- Origin: Japan
- Genres: Rock
- Years active: 2006—present
- Labels: Ki/oon Records (Japan)
- Members: Yuta Suzuki Kensuke Ito Tsuguhito Konno
- Website: praguemusic.jp

= Prague (band) =

Japanese three-piece rock band

Prague (プラハ, Puraha) is a Japanese three-piece rock band formed in 2006. In September 2009, they signed with Sony Music Japan's Ki/oon Records and made their major-label debut.

==Members==
- Yuta Suzuki (鈴木 雄太, Suzuki Yuta) – vocals, guitar
  - Birthdate: April 20, 1986
- Kensuke Ito (伊藤 賢佑, Ito Kensuke) – drums
  - Birthdate: November 20, 1986
- Tsuguhito Konno (金野 倫仁, Konno Tsuguhito) – bass
  - Birthdate: May 27, 1986
  - Nickname: Konpi (こんぴー)

==Biography==
The band first formed when all three members were attending the same music college. Suzuki and Ito, classmates since high school, were introduced to bassist Konno through a mutual friend, and in 2006 they began playing around Tokyo under the name Sound Coordination. In 2009, they signed with Ki/oon Records and released their first major-label single, Slow Down. The band's second single, Light Infection, was featured as the opening theme during Season 4 of the anime series Gin Tama.
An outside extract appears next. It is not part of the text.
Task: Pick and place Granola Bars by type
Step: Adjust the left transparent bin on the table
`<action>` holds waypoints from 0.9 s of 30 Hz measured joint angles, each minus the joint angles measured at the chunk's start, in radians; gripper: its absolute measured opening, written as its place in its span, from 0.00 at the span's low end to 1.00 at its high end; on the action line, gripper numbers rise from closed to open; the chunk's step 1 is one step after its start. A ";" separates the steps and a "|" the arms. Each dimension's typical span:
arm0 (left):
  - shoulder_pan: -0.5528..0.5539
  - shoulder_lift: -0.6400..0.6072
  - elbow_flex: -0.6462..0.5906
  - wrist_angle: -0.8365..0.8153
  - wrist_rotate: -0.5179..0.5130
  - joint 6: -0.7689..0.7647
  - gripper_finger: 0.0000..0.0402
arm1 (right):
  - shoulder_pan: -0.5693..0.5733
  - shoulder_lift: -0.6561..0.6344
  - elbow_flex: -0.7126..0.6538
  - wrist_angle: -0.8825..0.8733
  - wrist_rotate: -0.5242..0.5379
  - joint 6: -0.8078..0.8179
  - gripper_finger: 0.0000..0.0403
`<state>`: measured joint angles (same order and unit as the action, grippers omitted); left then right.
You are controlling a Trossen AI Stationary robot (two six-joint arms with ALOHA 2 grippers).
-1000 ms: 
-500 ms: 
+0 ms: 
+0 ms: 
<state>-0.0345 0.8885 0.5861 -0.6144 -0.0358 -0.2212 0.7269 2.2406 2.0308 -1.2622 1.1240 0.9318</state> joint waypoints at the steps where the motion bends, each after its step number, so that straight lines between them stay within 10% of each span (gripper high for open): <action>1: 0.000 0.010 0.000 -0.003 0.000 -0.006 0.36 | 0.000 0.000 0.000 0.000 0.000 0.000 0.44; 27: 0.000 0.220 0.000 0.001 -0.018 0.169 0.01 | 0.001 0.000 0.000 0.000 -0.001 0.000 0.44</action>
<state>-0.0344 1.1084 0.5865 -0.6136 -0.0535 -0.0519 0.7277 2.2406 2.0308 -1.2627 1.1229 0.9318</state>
The band's fourth single, Balance Doll, was used as the eighteenth ending theme of the anime series Gin Tama.

==History==
- 2006
  - Prague forms
- 2009
  - September 9 First single, Slow Down, released via Ki/oon Records
  - December 9 2nd single, Light Infection, released. Hits 25th on the Oricon charts.
  - December 29 Appear at the Countdown Japan 09/10 festival.
- 2010
  - Prague presents "Light Infection" Tour starts
  - May 12 3rd single, Distort, released
  - June 29 Special free concert Perspective at Shibuya Quattro
  - July 14 1st album Perspective released
  - July 27, August 31, September 28 Prague Monthly Sessions "Fire Fire Fire" concert series
  - August 7 Appear at the Rock in Japan Festival 2010
  - December 28 Appear at Countdown Japan 10/11 festival
- 2011
  - January 15 Volume 1 of Prague-Stream, the band's semi-regular Ustream concert series
  - May 26 Solo concert at Shimokitazawa Shelter

==Discography==
===Singles===
- Slow Down – (September 9, 2009)
- Light Infection – (December 9, 2009)
- Distort – (May 12, 2010)
- Balance Doll – (August 10, 2011)
- Dasso no Season – (November 21, 2012)

===Albums===
- Perspective (July 14, 2010)
- Hanataba (March 11, 2011)
- Akegata no Metaphor (October 26, 2011)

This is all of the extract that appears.